--- Work request ---
Return only the stretch of the material below that begins with the line containing "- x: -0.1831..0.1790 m" and ends with the line containing "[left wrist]", exactly; both of those lines belong to it.
┌─ Supplied material
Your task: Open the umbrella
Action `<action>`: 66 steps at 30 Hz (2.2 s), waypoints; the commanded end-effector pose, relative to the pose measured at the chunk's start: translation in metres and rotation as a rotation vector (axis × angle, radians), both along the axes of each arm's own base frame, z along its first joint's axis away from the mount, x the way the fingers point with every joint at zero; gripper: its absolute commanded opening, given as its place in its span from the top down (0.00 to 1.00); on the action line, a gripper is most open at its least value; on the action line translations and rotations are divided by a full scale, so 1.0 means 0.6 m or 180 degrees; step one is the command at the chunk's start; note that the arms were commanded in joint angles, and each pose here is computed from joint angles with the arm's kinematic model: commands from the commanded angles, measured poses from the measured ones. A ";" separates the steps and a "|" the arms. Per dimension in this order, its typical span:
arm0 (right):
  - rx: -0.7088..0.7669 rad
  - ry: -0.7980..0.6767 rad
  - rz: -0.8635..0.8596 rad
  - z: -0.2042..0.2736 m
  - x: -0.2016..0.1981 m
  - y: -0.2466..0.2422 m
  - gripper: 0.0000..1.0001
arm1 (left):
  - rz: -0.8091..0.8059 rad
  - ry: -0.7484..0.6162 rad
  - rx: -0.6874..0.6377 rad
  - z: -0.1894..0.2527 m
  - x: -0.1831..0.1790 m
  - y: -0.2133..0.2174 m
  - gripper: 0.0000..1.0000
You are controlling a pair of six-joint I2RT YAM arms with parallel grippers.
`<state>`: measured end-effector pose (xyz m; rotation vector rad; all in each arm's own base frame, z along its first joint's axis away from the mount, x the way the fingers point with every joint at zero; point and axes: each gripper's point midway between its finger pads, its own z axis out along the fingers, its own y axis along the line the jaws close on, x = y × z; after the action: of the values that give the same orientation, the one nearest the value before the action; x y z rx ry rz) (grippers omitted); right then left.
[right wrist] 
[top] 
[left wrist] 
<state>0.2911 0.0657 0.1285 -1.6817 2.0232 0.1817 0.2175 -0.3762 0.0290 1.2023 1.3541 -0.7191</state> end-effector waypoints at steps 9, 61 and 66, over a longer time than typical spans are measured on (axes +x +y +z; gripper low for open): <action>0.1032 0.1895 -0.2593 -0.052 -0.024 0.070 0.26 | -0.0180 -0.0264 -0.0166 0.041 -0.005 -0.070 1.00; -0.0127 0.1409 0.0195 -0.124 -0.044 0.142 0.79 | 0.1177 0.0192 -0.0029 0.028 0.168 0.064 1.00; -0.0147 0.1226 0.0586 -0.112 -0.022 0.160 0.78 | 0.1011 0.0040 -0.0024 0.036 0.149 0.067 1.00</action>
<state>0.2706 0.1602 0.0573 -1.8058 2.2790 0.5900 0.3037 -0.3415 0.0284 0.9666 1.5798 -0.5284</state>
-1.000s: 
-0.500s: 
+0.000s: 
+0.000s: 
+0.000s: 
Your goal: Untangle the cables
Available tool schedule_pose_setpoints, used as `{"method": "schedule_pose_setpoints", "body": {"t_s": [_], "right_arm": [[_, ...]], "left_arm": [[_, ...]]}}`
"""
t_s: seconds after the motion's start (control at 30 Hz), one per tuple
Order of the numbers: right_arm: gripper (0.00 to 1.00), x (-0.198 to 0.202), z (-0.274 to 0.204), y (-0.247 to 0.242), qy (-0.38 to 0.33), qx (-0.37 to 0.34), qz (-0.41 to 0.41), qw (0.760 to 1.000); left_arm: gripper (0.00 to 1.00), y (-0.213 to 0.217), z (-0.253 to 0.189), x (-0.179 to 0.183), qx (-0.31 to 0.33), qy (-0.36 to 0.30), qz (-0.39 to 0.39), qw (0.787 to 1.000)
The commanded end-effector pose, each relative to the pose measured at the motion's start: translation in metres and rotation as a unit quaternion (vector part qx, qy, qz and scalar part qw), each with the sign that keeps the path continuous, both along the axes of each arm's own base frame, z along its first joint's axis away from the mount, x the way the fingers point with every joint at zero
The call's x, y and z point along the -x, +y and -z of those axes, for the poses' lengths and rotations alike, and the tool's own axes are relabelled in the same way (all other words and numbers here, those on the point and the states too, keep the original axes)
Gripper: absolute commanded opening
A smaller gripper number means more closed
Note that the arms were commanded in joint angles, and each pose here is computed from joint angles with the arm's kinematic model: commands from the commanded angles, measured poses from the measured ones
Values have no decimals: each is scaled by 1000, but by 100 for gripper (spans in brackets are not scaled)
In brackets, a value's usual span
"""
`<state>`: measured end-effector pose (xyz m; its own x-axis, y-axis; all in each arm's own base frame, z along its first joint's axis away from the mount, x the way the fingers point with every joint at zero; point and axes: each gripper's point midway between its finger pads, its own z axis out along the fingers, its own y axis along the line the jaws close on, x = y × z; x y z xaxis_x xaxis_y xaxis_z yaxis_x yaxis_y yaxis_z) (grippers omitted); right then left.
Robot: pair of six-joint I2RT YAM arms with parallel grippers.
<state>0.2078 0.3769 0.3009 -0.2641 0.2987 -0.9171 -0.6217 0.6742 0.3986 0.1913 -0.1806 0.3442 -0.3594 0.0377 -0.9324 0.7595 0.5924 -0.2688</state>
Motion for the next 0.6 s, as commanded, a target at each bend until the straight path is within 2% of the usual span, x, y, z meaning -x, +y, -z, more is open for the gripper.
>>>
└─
--- Solved problem ---
  - x: -0.1831..0.1790 m
  - y: -0.2133..0.2174 m
  - gripper: 0.0000..1.0000
You are controlling a pair of six-joint I2RT YAM arms with parallel grippers.
`<state>`: measured end-effector pose (xyz m; rotation vector rad; all in each arm's own base frame, z along its first joint's axis away from the mount, x the way the fingers point with every joint at zero; point and axes: each gripper's point midway between its finger pads, its own z axis out along the fingers, its own y axis along the line the jaws close on, x = y × z; after the action: of the values that give the same orientation, the one nearest the value before the action; x y z rx ry rz) (grippers omitted); right then left.
[right wrist] 
[top] 
[left wrist] 

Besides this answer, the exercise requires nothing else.